Workflow stops/crashes seemingly randomly

I’m experiencing that the automated test runs we run on PRs sometimes fails/crashes.
To me it seems the docker instance just kills itself for no apparent reason, and there’s no consistent reason/“location” in the run where it happens.
Haven’t found any clues in the logs while running in SSH mode, and the resource usage seems to not be pushed at all (image used: ubuntu-1604:202010-01)

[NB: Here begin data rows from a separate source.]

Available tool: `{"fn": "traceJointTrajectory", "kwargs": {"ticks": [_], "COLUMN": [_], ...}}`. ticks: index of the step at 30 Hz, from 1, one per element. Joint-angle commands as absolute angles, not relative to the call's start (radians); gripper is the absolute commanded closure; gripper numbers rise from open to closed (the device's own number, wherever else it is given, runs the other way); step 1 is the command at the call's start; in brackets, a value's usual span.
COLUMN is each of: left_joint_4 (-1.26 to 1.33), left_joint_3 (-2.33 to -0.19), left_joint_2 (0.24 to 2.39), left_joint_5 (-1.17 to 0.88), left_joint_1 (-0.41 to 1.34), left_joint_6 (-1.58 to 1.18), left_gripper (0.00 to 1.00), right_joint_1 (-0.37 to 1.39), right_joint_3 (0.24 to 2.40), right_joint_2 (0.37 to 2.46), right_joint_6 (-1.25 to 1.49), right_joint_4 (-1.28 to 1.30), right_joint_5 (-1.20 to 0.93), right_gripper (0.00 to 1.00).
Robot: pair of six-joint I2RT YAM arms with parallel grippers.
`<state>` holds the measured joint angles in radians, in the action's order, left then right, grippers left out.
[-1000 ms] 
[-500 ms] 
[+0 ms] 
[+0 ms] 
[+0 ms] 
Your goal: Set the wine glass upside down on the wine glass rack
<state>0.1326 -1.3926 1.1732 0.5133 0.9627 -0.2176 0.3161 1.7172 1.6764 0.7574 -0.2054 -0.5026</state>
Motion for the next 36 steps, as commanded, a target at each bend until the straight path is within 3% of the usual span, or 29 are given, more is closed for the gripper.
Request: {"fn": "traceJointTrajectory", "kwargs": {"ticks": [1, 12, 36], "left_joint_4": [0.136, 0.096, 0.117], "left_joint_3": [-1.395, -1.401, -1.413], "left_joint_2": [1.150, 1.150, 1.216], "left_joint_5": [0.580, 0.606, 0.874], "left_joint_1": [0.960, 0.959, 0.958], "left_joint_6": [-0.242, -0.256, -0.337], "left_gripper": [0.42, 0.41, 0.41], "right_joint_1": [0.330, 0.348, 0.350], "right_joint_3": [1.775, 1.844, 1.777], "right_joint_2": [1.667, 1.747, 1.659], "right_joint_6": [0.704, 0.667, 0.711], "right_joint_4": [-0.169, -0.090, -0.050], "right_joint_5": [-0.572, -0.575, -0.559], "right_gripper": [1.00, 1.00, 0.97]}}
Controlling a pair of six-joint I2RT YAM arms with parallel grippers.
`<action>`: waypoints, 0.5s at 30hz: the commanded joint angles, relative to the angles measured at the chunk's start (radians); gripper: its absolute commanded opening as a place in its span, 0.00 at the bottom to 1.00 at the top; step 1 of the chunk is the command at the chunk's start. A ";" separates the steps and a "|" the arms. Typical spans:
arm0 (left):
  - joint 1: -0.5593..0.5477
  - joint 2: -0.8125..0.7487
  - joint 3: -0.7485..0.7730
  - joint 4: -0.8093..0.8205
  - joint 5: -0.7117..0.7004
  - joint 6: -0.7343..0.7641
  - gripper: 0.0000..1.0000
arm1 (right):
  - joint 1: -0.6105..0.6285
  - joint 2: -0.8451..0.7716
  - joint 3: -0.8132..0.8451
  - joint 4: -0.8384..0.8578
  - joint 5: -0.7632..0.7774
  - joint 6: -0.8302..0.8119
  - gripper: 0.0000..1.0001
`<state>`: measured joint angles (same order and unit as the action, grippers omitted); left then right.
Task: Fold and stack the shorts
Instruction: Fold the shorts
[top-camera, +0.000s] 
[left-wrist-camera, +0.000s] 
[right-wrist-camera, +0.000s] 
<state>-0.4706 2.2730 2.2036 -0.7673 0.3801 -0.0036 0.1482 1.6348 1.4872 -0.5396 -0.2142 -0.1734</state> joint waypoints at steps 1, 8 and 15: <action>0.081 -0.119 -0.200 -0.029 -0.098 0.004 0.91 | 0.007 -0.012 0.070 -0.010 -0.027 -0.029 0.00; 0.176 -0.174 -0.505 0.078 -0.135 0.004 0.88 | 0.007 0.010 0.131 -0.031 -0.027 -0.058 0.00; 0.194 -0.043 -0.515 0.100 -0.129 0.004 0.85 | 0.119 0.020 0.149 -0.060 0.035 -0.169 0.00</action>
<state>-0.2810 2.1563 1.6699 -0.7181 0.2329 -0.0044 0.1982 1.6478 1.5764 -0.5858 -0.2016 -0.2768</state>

Would appreciate any pointers on where to look next, not even sure if I’ve looked in the right logs.

Thanks!

Hi @kskarra,

Welcome to the CircleCI community!

Could you check if the job’s memory usage doesn’t reach the limit for the resource class you’re using?

Hi, and thanks!

I included the memory usage step from the link you provided, and it looks like only a few GB is in use (25,2% of 15GB) at peak right before the run crashes.

I’ve also SSH’d into a run while it was going, and looked at the htop intently, and I couldn’t see any spikes or unwanted behavior while it ran.

I am now able to reproduce this locally, so it’s likely not a issue within CircleCI.

Thanks for the help and feedback!

Thanks for the update, @kskarra!

Once you’ve managed to fix the issue locally, let me know if you have any trouble running the build on CircleCI.

1 Like

Was able to locate the issue, and now things are looking green again!

1 Like